Re: Add new option 'all' to pg_stat_reset_shared()

From: Bharath Rupireddy <bharath(dot)rupireddyforpostgres(at)gmail(dot)com>
To: torikoshia <torikoshia(at)oss(dot)nttdata(dot)com>
Cc: Andres Freund <andres(at)anarazel(dot)de>, boekewurm+postgres(at)gmail(dot)com, Michael Paquier <michael(at)paquier(dot)xyz>, Kyotaro Horiguchi <horikyota(dot)ntt(at)gmail(dot)com>, pgsql-hackers(at)postgresql(dot)org
Subject: Re: Add new option 'all' to pg_stat_reset_shared()
Date: 2023-11-06 08:30:13
Message-ID: CALj2ACVjpHfkCUWSMfpX-oyuqDCenbbduxNfQWPUBXZ0TChMrg@mail.gmail.com
Views: Raw Message | Whole Thread | Download mbox | Resend email
Thread:
Lists: pgsql-hackers

On Mon, Nov 6, 2023 at 11:39 AM torikoshia <torikoshia(at)oss(dot)nttdata(dot)com> wrote:
>
> Thanks all for the comments!
>
> On Fri, Nov 3, 2023 at 5:17 AM Matthias van de Meent
> <boekewurm+postgres(at)gmail(dot)com> wrote:
> > Knowing that your metrics have a shared starting point can be quite
> > valuable, as it allows you to do some math that would otherwise be
> > much less accurate when working with stats over a short amount of
> > time. I've not used these stats systems much myself, but skew between
> > metrics caused by different reset points can be difficult to detect
> > and debug, so I think an atomic call to reset all these stats could be
> > worth implementing.
>
> Since each stats, except wal_prefetch was reset acquiring LWLock,
> attached PoC patch makes the call atomic by using these LWlocks.
>
> If this is the right direction, I'll try to make wal_prefetch also take
> LWLock.

+ // Acquire LWLocks
+ LWLock *locks[] = {&stats_archiver->lock, &stats_bgwriter->lock,
+ &stats_checkpointer->lock, &stats_wal->lock};
+
+ for (int i = 0; i < STATS_SHARED_NUM_LWLOCK; i++)
+ LWLockAcquire(locks[i], LW_EXCLUSIVE);
+
+ for (int i = 0; i < BACKEND_NUM_TYPES; i++)
+ {
+ LWLock *bktype_lock = &stats_io->locks[i];
+ LWLockAcquire(bktype_lock, LW_EXCLUSIVE);
+ }

Well, that's a total of ~17 LWLocks this new function takes to make
the stats reset atomic. I'm not sure if this atomicity is worth the
effort which can easily be misused - what if someone runs something
like SELECT pg_stat_reset_shared() FROM generate_series(1,
100000....n); to cause heavy lock acquisition and release cycles?

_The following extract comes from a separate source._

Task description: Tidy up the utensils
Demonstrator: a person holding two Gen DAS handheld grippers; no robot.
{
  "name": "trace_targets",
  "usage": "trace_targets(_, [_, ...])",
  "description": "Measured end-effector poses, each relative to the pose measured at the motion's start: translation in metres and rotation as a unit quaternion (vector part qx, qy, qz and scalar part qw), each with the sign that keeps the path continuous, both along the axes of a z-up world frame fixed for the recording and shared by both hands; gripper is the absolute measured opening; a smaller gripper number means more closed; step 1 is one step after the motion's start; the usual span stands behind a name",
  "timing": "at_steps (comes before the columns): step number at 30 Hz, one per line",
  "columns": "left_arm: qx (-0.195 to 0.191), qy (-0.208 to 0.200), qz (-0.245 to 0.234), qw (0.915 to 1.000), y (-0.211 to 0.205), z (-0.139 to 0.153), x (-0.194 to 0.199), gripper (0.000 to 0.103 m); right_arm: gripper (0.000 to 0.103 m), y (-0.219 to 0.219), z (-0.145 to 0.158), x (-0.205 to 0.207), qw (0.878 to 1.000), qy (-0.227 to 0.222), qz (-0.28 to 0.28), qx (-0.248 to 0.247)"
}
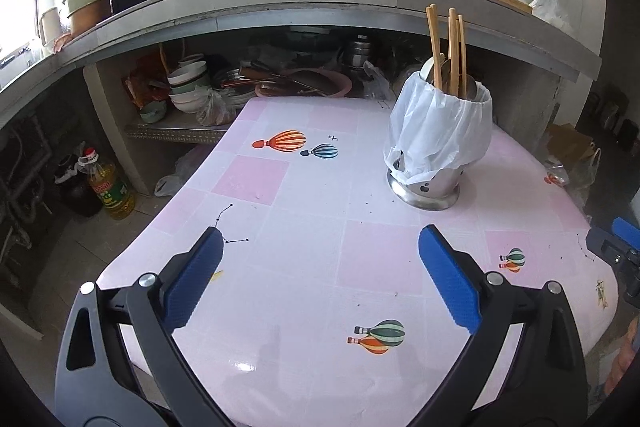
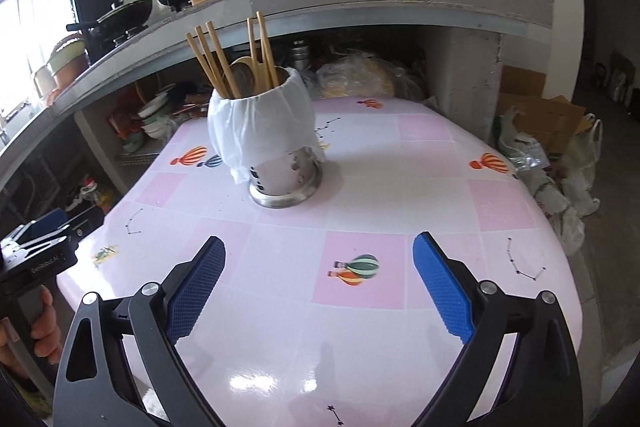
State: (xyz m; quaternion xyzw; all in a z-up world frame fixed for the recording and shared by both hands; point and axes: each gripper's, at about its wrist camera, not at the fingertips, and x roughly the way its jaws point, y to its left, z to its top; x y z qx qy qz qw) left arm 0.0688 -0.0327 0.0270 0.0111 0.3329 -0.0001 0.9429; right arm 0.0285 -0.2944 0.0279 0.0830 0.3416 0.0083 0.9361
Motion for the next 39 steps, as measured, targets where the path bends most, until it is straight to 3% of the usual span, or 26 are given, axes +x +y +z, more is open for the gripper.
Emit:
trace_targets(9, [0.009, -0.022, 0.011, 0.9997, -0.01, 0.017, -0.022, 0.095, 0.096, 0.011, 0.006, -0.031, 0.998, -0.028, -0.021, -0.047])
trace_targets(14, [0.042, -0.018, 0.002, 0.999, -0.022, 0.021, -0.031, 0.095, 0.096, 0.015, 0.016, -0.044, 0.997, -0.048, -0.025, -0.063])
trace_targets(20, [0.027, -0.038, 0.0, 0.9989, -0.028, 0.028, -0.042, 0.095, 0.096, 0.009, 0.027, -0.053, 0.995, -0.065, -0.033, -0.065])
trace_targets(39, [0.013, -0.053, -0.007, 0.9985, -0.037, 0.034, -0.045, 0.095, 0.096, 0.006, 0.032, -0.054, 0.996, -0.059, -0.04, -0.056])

IMV, atomicity is not something that applies for the stats reset
operation because stats are approximate numbers by nature after all.
If the pg_stat_reset_shared() resets stats for only a bunch of stats
types and fails, it's the basic application programming style that
when a query fails it's the application that needs to have a retry
mechanism. FWIW, the atomicity doesn't apply today if someone wants to
reset stats in a loop for all stats types.

> On 2023-11-04 10:49, Andres Freund wrote:
>
> > Yes, agreed. However, I'd suggest adding pg_stat_reset_shared(),
> > instead of
> > pg_stat_reset_shared('all') for this purpose.
>
> In the attached PoC patch the shared statistics are reset by calling
> pg_stat_reset_shared() not pg_stat_reset_shared('all').

Some quick comments:

1.
+/*
+pg_stat_reset_shared_all(PG_FUNCTION_ARGS)
+{
+ pgstat_reset_shared_all();
+ PG_RETURN_VOID();
+}

IMO, simpler way is to move the existing code in
pg_stat_reset_shared() to a common internal function like
pgstat_reset_shared(char *target) and the pg_stat_reset_shared_all()
can just loop over all the stats targets.

2.
+{ oid => '8000',
+ descr => 'statistics: reset collected statistics shared across the cluster',
+ proname => 'pg_stat_reset_shared', provolatile => 'v', prorettype => 'void',
+ proargtypes => '', prosrc => 'pg_stat_reset_shared_all' },

Why a new function consuming the oid? Why can't we just do the trick
of proisstrict => 'f' and if (PG_ARGISNULL(0)) { reset all stats} else
{reset specified stats kind} like the pg_stat_reset_slru()?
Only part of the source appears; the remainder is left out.